_ABOUT THIS TASK_
Copy each line of the listing below exactly.

_SUPPLIED MATERIAL_
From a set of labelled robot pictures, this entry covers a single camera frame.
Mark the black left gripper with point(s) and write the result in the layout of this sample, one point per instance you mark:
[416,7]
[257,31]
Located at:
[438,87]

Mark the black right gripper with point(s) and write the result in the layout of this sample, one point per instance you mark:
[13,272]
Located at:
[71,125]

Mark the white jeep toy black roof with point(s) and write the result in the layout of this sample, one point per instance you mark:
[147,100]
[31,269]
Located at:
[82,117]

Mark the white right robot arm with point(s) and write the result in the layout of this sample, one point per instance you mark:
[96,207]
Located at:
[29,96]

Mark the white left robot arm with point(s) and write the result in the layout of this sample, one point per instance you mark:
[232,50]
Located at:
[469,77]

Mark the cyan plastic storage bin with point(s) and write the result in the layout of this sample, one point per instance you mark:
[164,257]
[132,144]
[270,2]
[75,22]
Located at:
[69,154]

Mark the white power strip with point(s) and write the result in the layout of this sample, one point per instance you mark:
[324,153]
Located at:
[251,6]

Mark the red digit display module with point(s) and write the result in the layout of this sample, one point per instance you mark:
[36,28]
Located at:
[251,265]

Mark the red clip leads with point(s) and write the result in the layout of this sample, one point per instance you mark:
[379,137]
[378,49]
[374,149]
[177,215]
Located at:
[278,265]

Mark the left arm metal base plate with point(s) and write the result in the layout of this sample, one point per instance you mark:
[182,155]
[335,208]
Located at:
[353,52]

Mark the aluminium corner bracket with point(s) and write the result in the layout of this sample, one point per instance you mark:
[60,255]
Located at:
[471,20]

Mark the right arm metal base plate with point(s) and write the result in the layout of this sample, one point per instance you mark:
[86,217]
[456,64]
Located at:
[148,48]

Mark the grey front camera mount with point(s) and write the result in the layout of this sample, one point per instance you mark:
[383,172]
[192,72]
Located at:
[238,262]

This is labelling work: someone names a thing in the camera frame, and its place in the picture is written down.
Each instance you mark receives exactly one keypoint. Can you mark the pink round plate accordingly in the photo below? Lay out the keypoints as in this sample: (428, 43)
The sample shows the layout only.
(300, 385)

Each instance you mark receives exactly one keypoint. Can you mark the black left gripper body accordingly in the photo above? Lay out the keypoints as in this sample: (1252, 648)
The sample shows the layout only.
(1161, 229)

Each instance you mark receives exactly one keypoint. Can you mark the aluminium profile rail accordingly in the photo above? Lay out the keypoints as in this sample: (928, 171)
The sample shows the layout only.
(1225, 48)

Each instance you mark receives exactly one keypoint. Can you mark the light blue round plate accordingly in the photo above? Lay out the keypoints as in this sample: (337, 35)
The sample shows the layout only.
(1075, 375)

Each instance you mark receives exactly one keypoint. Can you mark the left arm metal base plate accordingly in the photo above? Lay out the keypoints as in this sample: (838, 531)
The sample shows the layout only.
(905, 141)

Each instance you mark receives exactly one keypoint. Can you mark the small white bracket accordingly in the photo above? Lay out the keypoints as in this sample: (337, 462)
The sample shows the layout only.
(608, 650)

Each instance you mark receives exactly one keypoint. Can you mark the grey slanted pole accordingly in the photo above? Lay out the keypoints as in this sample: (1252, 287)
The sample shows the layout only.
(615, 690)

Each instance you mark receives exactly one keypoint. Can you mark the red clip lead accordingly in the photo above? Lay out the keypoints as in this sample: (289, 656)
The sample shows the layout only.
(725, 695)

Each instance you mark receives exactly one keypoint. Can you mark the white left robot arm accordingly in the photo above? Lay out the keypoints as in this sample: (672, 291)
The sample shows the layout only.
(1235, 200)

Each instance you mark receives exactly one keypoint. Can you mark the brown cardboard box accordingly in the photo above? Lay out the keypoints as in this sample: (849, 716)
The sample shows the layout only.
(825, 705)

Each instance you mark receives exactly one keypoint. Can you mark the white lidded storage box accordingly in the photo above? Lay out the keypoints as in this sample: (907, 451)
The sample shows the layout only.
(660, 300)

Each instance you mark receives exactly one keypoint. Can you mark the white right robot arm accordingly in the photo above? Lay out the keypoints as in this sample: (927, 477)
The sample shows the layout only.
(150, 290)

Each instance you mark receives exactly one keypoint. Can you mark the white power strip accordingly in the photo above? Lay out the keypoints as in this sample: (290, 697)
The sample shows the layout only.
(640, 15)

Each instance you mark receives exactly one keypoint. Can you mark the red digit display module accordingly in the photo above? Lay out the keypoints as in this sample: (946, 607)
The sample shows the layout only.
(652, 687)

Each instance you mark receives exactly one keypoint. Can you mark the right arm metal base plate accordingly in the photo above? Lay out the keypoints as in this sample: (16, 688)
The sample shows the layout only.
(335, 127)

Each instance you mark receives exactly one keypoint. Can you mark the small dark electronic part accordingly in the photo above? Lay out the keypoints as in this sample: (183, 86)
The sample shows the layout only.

_RESULT OF THE TASK_
From a set of labelled robot pictures, this entry covers a single camera frame.
Mark the black left gripper with point(s) and write the result in the layout of this sample, one point per instance you mark:
[416,7]
[257,31]
Located at:
[438,87]

Mark the black right gripper with point(s) and write the result in the layout of this sample, one point per instance you mark:
[13,272]
Located at:
[71,125]

Mark the white jeep toy black roof with point(s) and write the result in the layout of this sample, one point per instance you mark:
[147,100]
[31,269]
Located at:
[82,117]

Mark the white right robot arm with point(s) and write the result in the layout of this sample, one point per instance you mark:
[96,207]
Located at:
[29,96]

Mark the white left robot arm with point(s) and write the result in the layout of this sample, one point per instance you mark:
[232,50]
Located at:
[469,77]

Mark the cyan plastic storage bin with point(s) and write the result in the layout of this sample, one point per instance you mark:
[164,257]
[132,144]
[270,2]
[75,22]
Located at:
[69,154]

Mark the white power strip with point(s) and write the result in the layout of this sample, one point per instance you mark:
[324,153]
Located at:
[251,6]

Mark the red digit display module with point(s) and write the result in the layout of this sample, one point per instance you mark:
[36,28]
Located at:
[251,265]

Mark the red clip leads with point(s) and write the result in the layout of this sample, one point per instance you mark:
[379,137]
[378,49]
[374,149]
[177,215]
Located at:
[278,265]

Mark the left arm metal base plate with point(s) and write the result in the layout of this sample, one point per instance you mark:
[182,155]
[335,208]
Located at:
[353,52]

Mark the aluminium corner bracket with point(s) and write the result in the layout of this sample, one point per instance you mark:
[60,255]
Located at:
[471,20]

Mark the right arm metal base plate with point(s) and write the result in the layout of this sample, one point per instance you mark:
[86,217]
[456,64]
Located at:
[148,48]

Mark the grey front camera mount with point(s) and write the result in the layout of this sample, one point per instance you mark:
[383,172]
[192,72]
Located at:
[238,262]

This is labelling work: someone names a thing in the camera frame, and its place in the picture is written down.
Each instance you mark receives exactly one keypoint. Can you mark the pink round plate accordingly in the photo below? Lay out the keypoints as in this sample: (428, 43)
The sample shows the layout only.
(300, 385)

Each instance you mark receives exactly one keypoint. Can you mark the black left gripper body accordingly in the photo above? Lay out the keypoints as in this sample: (1252, 648)
The sample shows the layout only.
(1161, 229)

Each instance you mark receives exactly one keypoint. Can you mark the aluminium profile rail accordingly in the photo above? Lay out the keypoints as in this sample: (928, 171)
The sample shows the layout only.
(1225, 48)

Each instance you mark receives exactly one keypoint. Can you mark the light blue round plate accordingly in the photo above? Lay out the keypoints as in this sample: (337, 35)
The sample shows the layout only.
(1075, 375)

Each instance you mark receives exactly one keypoint. Can you mark the left arm metal base plate accordingly in the photo above? Lay out the keypoints as in this sample: (838, 531)
The sample shows the layout only.
(905, 141)

Each instance you mark receives exactly one keypoint. Can you mark the small white bracket accordingly in the photo above? Lay out the keypoints as in this sample: (337, 462)
The sample shows the layout only.
(608, 650)

Each instance you mark receives exactly one keypoint. Can you mark the grey slanted pole accordingly in the photo above? Lay out the keypoints as in this sample: (1252, 287)
The sample shows the layout only.
(615, 690)

Each instance you mark receives exactly one keypoint. Can you mark the red clip lead accordingly in the photo above? Lay out the keypoints as in this sample: (289, 656)
The sample shows the layout only.
(725, 695)

Each instance you mark receives exactly one keypoint. Can you mark the white left robot arm accordingly in the photo above? Lay out the keypoints as in this sample: (672, 291)
The sample shows the layout only.
(1235, 200)

Each instance you mark receives exactly one keypoint. Can you mark the brown cardboard box accordingly in the photo above? Lay out the keypoints as in this sample: (849, 716)
The sample shows the layout only.
(825, 705)

Each instance you mark receives exactly one keypoint. Can you mark the white lidded storage box accordingly in the photo above? Lay out the keypoints as in this sample: (907, 451)
The sample shows the layout only.
(660, 300)

Each instance you mark receives exactly one keypoint. Can you mark the white right robot arm accordingly in the photo above? Lay out the keypoints as in this sample: (927, 477)
The sample shows the layout only.
(150, 290)

Each instance you mark receives exactly one keypoint. Can you mark the white power strip accordingly in the photo above? Lay out the keypoints as in this sample: (290, 697)
The sample shows the layout only.
(640, 15)

Each instance you mark receives exactly one keypoint. Can you mark the red digit display module accordingly in the photo above? Lay out the keypoints as in this sample: (946, 607)
The sample shows the layout only.
(652, 687)

Each instance you mark receives exactly one keypoint. Can you mark the right arm metal base plate accordingly in the photo above? Lay out the keypoints as in this sample: (16, 688)
The sample shows the layout only.
(335, 127)

Each instance you mark receives exactly one keypoint. Can you mark the small dark electronic part accordingly in the photo above? Lay out the keypoints as in this sample: (183, 86)
The sample shows the layout only.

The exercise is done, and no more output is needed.